All Saints Day was an occasion for feasting and sometimes great tournaments. It was both a holiday and a holy day, where special ceremonies and masses were held. Prayers to the saints were encouraged in order to help one’s journey through this life and into the next. On the night of All Saints Day, bells were rung. Their melodious tones were thought to bring joy to the poor souls suffering in purgatory—a concept first accepted as a doctrine of the Church in the 1200s that did much to shape medieval beliefs about the afterlife. In purgatory, the souls of “moderately bad sinners” would remain for a time of purification before they would continue heavenward. Purgatory would not permanently close until the very end of time, when “angels would rouse the dead from their graves to be judged by God,” and the souls within it would finally gain admittance to heaven, or be sent to hell, for all eternity.
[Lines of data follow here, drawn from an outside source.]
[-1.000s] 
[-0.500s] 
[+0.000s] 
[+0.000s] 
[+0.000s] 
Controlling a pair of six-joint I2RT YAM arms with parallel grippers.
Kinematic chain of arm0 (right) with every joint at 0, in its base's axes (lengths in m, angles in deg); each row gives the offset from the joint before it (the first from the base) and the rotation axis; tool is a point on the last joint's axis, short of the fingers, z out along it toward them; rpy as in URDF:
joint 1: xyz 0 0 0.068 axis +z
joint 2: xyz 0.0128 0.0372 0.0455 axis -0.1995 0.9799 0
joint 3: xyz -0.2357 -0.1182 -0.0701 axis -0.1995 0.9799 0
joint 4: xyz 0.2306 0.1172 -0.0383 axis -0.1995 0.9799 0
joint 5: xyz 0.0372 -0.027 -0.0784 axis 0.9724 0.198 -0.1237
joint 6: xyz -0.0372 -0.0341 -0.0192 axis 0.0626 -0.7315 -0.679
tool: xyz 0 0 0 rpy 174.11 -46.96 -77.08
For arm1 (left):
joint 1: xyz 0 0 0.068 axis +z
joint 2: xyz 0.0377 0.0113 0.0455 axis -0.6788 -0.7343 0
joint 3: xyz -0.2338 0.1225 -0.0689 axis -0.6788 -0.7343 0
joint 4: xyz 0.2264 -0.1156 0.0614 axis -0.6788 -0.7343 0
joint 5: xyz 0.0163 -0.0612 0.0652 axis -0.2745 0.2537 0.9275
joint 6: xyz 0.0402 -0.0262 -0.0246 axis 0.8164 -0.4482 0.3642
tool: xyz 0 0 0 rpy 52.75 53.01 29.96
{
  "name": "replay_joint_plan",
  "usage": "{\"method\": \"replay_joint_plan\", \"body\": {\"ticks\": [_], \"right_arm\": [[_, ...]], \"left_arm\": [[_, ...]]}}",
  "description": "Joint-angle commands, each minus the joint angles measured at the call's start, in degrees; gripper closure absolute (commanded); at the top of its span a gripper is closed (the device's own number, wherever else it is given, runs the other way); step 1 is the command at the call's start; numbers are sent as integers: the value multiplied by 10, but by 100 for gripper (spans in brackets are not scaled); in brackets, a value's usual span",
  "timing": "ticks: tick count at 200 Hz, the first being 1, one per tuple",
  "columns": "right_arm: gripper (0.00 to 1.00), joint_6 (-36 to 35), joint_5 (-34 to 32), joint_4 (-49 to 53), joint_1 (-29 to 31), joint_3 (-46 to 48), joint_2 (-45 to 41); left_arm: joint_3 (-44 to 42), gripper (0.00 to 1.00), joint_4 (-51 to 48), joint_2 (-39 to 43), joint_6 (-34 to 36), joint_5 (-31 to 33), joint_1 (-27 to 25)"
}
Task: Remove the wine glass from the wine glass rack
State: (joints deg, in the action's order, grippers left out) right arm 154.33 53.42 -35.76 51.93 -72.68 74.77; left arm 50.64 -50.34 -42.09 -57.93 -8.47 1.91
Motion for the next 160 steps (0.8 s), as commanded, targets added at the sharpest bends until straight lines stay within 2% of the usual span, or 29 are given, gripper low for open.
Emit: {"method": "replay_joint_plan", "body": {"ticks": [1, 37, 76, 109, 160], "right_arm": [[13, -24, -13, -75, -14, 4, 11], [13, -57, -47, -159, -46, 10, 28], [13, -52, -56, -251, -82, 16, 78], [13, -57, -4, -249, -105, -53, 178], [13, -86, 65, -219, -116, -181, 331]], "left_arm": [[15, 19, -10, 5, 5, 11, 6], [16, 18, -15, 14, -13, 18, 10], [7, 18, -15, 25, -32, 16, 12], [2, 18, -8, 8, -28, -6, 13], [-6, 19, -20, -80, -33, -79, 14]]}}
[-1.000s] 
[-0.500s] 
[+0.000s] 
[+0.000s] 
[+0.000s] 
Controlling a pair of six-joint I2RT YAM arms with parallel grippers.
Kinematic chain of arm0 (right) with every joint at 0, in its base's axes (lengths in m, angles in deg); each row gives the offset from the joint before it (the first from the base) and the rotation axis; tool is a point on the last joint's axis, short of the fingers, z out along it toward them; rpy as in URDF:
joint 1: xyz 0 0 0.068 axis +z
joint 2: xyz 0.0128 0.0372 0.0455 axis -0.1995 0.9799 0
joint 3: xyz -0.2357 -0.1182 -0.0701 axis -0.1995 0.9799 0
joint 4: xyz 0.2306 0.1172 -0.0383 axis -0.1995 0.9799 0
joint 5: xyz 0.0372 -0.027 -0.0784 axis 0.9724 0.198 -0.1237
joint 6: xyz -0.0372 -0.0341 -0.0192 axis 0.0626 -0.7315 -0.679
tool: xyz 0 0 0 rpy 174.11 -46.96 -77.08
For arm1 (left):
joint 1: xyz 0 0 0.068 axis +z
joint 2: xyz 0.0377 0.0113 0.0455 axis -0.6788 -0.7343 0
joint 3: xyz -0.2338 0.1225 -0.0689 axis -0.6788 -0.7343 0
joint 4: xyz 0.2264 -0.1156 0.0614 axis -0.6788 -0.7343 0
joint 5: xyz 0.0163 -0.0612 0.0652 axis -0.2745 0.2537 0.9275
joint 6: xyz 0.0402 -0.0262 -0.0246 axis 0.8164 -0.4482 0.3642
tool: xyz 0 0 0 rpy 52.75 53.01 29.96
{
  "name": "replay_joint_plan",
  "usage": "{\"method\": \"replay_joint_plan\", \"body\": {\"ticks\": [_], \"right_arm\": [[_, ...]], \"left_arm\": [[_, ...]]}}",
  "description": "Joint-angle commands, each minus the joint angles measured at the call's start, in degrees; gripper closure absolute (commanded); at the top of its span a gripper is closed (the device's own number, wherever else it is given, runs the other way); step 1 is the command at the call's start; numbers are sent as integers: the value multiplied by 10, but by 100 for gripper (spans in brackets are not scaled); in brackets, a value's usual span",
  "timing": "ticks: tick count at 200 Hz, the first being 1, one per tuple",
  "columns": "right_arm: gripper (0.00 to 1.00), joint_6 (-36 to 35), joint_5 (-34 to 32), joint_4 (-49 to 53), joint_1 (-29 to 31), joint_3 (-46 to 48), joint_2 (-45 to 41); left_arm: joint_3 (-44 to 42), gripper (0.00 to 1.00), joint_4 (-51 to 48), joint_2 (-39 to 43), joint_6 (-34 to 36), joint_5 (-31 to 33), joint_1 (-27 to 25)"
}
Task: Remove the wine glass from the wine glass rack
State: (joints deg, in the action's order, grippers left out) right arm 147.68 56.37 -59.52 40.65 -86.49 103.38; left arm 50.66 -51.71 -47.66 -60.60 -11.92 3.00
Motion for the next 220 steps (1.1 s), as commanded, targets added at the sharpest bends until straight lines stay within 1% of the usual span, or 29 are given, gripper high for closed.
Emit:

death-and-burialFrom All Saints Day, the transition was made to All Souls Day on November 2nd. Again, there was feasting, but the focus shifted from the martyrs and saints to ALL of the faithful departed. Death was a very central theme of medieval life, which was always full of uncertainty. The child mortality rate is estimated to have been somewhere between 30-50%. Conditions were highly unsanitary as there was no understanding of germs, nor of their direct connection to disease. As such, medicines were largely ineffective, and most injuries and diseases could not be properly treated. Any minor ailment (by our standards) could end in death. The additional risks of famine and war were all too real, and public punishments were often physically brutal. It is no wonder that the medieval mind was so fixated on what would happen beyond death, and beliefs on the subject shaped the attitudes and culture of everyday life.

On All Souls Day, prayers were specifically directed toward helping those deceased who had not yet moved from purgatory to heaven. Medieval Christians were taught that the fate of a person’s soul was not only related to the manner in which they lived, but also the manner in which they died. Most hoped to die in bed, with a priest at hand to administer the Last Rites—the final forgiveness of their sins. A sudden, or “bad” death, was something to fear, since dying with unconfessed sin would likely lead to a long stay in purgatory, or worse.

Angels delivering souls from purgatory

Angels delivering souls from purgatory

All Souls Day provided reassurance for those too poor to pay indulgences, either for themselves, or on behalf of their deceased loved ones. It was common for people to visit the graves of their relatives and friends, and later on in the Middle Ages, candles or even bonfires might also be lit there. In Eastern Europe, it was not unusual for people to eat meals at the grave sites as well, though this was frowned upon by the Church. Men dressed in black would walk through the village or city streets, ringing hand bells, and reminding people to help those in purgatory with their prayers.